A quick recap on how this all works: Commissioner Kroes came up with the Telecom Package, which also proposed the abolition of intra-EU roaming fees and the harmonization of radio spectrum across the union. The package then went to the European Parliament, which strengthened the net neutrality provisions by giving strong definitions to both the term “net neutrality” and the kinds of “specialized services” that carriers would be able to treat differently from normal internet services – the point being that a carrier couldn’t just decide that [company]Netflix[/company], for example, is a “specialized service” and treat it differently from other video-streaming services.

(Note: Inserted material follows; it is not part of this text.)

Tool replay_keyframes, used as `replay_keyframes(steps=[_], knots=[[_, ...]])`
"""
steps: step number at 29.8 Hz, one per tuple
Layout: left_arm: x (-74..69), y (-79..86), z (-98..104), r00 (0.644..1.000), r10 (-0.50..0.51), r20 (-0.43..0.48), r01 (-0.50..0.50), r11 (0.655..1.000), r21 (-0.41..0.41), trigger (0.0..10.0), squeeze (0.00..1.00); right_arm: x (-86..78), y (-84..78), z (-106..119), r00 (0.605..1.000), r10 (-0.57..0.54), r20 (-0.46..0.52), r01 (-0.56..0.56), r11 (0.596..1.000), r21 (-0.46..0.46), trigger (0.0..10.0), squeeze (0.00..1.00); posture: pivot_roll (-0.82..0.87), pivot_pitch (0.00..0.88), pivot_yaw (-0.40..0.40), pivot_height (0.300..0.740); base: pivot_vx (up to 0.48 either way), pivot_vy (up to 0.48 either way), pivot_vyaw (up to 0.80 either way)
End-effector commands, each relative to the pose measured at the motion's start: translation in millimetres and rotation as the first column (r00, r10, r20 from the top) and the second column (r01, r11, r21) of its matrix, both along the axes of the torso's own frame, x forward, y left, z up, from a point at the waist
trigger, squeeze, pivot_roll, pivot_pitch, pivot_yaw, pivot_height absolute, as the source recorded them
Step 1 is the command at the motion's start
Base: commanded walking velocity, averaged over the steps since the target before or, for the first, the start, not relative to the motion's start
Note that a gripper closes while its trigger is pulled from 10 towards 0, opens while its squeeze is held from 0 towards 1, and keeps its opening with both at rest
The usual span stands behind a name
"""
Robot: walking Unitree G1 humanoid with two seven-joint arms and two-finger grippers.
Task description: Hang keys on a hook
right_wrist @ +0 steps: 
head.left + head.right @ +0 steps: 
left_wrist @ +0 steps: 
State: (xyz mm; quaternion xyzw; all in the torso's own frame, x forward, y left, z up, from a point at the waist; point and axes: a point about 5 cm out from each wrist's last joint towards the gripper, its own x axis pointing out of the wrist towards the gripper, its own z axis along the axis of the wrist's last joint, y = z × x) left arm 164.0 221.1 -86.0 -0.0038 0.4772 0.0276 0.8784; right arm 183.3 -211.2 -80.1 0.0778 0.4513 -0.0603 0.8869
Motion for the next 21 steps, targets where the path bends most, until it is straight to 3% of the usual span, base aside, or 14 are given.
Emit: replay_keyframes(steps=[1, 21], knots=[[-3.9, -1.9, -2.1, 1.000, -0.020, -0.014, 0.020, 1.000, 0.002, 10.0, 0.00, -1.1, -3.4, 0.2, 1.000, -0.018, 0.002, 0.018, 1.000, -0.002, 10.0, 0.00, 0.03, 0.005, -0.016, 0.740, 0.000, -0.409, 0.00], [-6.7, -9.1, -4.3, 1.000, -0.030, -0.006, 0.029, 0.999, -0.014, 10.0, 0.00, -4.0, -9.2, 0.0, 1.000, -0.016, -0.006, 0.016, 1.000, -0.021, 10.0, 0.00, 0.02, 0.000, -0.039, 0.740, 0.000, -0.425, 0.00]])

The final stage of the legislative process involves negotiations between the Commission and the Council of the European Union, which includes representatives of all the member states. The Council has a rotating presidency, and at the moment Italy has it. The leaked documents EDRi published on Thursday — and EDRi has been reliable on this stuff in the past — come from the Italian presidency, which sent them to delegations from the member states for comment.

Gone: The definition of “net neutrality”. Gone: The definition of “specialized services”. Instead, the documents say that discussions are “converging” around a “principles-based approach, in order not to inhibit innovation and to avoid technological developments making the regulation obsolete.”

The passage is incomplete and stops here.